▶ _Assigned task_
Give the count of lines in the entries that include "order", and write nothing besides it.

▶ _Input for this task_
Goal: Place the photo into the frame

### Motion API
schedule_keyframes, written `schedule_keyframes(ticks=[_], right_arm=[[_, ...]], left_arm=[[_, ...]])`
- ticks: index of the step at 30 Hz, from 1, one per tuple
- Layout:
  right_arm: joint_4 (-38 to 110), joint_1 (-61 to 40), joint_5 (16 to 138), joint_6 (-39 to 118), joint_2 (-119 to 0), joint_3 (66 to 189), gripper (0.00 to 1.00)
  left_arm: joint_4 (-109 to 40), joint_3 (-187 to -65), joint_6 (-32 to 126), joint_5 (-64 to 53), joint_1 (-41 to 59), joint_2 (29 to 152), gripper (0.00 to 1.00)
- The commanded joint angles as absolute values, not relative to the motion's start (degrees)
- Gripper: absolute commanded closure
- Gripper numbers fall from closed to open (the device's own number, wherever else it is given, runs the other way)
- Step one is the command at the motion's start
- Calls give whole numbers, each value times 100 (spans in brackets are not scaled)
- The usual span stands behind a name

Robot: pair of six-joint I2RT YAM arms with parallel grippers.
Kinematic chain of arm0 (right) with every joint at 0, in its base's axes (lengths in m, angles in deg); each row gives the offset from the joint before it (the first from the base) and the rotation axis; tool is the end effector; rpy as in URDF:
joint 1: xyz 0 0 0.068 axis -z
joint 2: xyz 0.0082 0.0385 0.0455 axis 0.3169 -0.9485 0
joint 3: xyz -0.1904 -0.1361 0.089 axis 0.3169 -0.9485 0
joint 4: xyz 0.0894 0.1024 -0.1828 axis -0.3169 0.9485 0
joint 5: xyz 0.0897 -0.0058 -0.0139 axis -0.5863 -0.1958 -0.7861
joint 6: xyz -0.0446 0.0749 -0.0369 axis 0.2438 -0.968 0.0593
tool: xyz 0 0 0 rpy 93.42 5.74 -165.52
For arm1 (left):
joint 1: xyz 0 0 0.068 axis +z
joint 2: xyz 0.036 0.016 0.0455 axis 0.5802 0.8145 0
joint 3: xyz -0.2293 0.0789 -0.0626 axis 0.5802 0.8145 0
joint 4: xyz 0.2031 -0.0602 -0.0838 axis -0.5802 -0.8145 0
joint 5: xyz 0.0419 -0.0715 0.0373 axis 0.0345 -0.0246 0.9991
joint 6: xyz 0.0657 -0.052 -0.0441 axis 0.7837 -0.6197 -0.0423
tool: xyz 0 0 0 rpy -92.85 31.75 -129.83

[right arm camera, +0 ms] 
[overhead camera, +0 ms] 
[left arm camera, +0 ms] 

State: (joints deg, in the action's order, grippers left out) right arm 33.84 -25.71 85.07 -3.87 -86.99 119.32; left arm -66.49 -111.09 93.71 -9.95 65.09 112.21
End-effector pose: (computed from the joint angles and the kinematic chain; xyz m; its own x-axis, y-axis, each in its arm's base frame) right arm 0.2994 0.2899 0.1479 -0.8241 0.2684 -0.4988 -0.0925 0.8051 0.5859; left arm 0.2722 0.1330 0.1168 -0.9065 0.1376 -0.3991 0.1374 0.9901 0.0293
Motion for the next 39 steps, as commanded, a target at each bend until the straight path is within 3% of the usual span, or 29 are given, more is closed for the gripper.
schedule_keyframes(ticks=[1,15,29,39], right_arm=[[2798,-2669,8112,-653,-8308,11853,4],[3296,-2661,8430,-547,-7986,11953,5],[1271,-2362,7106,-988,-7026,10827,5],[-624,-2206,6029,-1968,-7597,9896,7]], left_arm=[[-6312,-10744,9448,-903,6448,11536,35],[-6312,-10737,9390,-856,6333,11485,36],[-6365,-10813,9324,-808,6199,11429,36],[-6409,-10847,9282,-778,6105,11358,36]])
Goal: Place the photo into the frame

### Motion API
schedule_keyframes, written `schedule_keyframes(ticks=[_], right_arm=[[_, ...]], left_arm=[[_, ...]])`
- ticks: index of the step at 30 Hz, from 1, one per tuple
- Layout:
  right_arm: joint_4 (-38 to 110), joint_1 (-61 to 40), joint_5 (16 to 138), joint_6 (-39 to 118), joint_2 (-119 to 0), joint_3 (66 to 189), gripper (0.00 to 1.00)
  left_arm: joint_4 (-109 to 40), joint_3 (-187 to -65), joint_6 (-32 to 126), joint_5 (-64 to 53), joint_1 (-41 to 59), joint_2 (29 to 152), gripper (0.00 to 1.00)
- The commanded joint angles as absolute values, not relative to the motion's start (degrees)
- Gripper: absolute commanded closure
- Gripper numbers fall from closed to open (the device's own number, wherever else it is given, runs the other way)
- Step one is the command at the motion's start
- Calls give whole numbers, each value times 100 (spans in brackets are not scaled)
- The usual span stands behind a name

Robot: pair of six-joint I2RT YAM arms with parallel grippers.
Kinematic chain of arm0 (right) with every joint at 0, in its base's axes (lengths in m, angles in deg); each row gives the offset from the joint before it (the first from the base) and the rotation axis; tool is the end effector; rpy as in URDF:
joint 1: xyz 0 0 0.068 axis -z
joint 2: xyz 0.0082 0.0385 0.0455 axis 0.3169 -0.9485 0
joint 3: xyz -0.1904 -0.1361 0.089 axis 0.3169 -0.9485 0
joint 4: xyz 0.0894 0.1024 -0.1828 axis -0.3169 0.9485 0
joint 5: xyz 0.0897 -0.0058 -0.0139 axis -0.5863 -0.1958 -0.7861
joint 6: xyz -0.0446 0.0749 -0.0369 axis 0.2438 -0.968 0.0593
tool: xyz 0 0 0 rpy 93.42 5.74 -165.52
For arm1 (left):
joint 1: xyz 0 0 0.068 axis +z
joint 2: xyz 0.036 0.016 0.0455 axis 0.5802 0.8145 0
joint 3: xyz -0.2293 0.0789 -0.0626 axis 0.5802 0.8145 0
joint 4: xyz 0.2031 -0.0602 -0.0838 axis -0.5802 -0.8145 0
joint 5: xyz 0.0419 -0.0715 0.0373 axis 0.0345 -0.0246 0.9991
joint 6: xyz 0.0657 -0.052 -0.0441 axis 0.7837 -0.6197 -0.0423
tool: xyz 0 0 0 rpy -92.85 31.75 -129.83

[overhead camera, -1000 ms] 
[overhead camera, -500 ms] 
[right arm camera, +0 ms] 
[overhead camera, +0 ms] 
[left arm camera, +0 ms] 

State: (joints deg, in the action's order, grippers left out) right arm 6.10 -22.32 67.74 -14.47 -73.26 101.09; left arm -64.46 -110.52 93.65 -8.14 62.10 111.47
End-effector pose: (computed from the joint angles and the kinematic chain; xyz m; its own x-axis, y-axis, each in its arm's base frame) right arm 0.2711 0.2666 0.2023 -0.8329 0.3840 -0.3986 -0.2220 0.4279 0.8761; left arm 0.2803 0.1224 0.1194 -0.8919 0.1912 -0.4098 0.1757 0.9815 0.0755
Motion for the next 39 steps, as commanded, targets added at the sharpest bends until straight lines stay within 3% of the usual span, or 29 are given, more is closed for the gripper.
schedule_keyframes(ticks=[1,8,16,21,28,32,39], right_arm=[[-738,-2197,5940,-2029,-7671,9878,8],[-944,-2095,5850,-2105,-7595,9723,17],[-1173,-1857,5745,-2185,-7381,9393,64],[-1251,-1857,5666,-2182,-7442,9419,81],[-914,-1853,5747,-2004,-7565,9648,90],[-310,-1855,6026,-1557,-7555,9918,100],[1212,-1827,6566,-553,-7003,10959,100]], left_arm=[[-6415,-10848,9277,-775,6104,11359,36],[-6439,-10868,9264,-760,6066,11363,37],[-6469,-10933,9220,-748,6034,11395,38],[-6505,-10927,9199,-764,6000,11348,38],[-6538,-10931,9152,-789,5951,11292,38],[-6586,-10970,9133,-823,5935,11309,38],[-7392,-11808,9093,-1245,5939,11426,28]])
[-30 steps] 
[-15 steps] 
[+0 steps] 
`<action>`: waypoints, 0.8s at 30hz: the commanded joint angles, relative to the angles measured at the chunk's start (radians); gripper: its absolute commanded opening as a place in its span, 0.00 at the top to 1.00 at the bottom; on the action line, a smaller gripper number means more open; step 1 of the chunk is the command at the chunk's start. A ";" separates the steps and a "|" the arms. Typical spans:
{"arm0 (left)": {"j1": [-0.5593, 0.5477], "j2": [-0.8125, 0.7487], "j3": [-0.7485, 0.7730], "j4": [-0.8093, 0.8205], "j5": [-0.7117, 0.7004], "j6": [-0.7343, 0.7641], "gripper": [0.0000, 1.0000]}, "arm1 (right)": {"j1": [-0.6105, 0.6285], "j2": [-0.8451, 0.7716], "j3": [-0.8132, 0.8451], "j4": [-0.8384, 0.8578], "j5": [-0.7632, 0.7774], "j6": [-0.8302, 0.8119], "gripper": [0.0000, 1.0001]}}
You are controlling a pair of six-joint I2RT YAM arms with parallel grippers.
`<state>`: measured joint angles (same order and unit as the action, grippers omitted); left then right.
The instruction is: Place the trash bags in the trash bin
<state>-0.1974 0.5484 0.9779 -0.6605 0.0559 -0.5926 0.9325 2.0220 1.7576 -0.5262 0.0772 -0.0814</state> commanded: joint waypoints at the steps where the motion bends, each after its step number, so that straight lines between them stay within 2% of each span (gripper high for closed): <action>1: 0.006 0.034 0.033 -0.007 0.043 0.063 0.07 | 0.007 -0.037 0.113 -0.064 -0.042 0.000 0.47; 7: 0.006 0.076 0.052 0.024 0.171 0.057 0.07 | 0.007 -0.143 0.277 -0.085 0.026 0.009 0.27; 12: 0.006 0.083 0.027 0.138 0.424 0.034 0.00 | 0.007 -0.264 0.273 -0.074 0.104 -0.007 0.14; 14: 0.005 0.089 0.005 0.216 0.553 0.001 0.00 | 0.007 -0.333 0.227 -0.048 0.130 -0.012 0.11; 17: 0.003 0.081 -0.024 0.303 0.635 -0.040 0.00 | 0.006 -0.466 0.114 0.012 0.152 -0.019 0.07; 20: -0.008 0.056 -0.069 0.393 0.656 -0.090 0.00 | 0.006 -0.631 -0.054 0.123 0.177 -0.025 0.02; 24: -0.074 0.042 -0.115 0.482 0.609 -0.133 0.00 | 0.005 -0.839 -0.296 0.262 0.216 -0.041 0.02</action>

▶ _Your response_
3